- **EXERCISE DETAILS**:
Wherever the string "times" appears in the listing, copy that line.

- **DATA BLOCK**:
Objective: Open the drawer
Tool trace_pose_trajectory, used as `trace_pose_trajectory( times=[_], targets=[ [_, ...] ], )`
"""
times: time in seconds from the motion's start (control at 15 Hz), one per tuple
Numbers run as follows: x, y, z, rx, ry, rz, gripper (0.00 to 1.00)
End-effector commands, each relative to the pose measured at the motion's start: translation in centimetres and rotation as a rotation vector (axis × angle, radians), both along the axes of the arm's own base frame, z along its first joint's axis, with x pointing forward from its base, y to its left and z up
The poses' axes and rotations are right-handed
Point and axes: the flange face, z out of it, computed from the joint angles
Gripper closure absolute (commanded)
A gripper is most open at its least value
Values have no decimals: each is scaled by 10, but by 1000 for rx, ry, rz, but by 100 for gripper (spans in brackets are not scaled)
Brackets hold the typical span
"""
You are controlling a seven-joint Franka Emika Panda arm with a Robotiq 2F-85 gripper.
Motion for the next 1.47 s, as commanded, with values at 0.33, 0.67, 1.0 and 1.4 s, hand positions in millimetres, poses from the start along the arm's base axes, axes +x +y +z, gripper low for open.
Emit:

- **OUTPUT**:
Tool trace_pose_trajectory, used as `trace_pose_trajectory( times=[_], targets=[ [_, ...] ], )`
times: time in seconds from the motion's start (control at 15 Hz), one per tuple

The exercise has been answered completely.